東邦大ら,キラル磁性体にナノ磁気渦と運動を発見

東邦大学,広島大学の研究グループは,キラル磁石中に形成される新しいタイプのナノ磁気渦構造とその特殊な運動を発見した(ニュースリリース)。

この研究では,カイラル磁性体と呼ばれるねじれた磁化構造を有する磁性体中の新しい磁化構造とその特殊な磁化ダイナミクスを,数理計算を用いた理論的研究により明らかにした。

通常の強磁性体中では,それぞれの原子の磁化の向きが揃う場合にエネルギーが低くなる。一方で,結晶の空間反転対称性が破れた系では,隣り合う磁化がねじれた磁化配置をとる場合にエネルギー的に安定となる場合がある。このような相互作用は,ジャロシンスキー・守谷相互作用と呼ばれ,新規磁気物性を生み出す原因となっている。

ねじれた磁化構造として,1次元的な螺旋構造や2次元的な磁気渦構造が知られている。特に,磁気渦構造は,磁気スカーミオン構造と呼ばれ,磁化構造が非常に安定であることから,新規スピントロニクス素子への応用が期待されている。
 
これまで報告されている磁気スカーミオン構造は空間的に対称な構造だったが,今回の研究で,系に異方性がある場合に非対称なスカーミオン構造が表れることを明らかにした。
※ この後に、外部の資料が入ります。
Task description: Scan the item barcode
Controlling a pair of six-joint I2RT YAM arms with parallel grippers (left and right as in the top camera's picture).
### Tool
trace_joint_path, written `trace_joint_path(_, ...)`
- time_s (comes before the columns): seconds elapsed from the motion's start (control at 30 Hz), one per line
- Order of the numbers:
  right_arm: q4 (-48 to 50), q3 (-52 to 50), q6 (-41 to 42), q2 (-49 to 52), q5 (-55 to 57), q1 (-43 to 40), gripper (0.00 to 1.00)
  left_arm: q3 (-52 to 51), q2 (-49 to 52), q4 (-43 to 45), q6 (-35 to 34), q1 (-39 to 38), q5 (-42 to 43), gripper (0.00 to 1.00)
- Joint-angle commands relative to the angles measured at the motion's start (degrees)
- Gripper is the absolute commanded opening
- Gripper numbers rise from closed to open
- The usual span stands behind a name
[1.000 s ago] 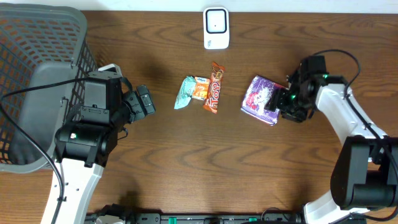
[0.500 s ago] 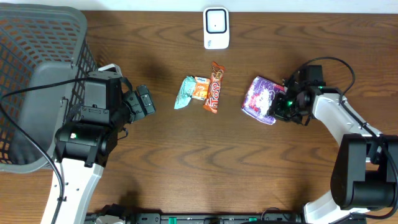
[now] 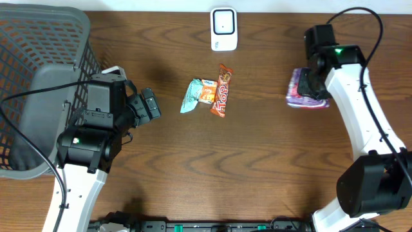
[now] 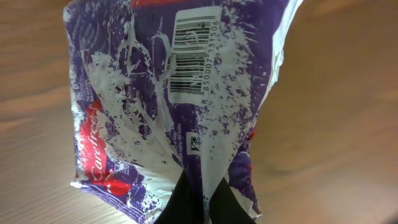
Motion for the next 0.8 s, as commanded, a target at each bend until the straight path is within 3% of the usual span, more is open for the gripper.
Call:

この非対称スカーミオン構造は,円形のコア部分とそれの周りに広がる三日月部分で構成される。このような内部自由度が付加されることで,スカーミオンに多彩な物性が表れることが示された。

例えば,通常の対称スカーミオン間には斥力が働くため,多数のスカーミオンがある場合には三角格子状の細密充填構造をとるが,非対称スカーミオンの場合には,スカーミオン間の相対角度によって斥力・引力両方の力が加わることが分かった。

このような相互作用によって,多数の非対称スカーミオンがある場合には,チェーン状の1次元的なスカーミオン結晶が表れることが明らかになった。また,電流により誘起される非対称スカーミオン構造の磁化ダイナミクスにおいて,回転運動が表れることが明らかになった。

これは,コア部分と三日月部分で電流から受けるトルクに差があるためで,常にコア部分が進行方向の先に進むことによって起こる。このような回転運動は,バドミントンのシャトルの運動に非常によく似ている。

さらに,このような非対称スカーミオンを量子細線中の磁化デバイスとして利用する場合,界面でのエネルギー障壁により,非対称スカーミオンが安定して存在できることが分かった。
 
今回の研究によって,非対称スカーミオンが新規スピントロニクス素子として非常に有用であることを示すと共に,カイラル磁性体中の新しい磁気相の存在を明らかにしたとしている。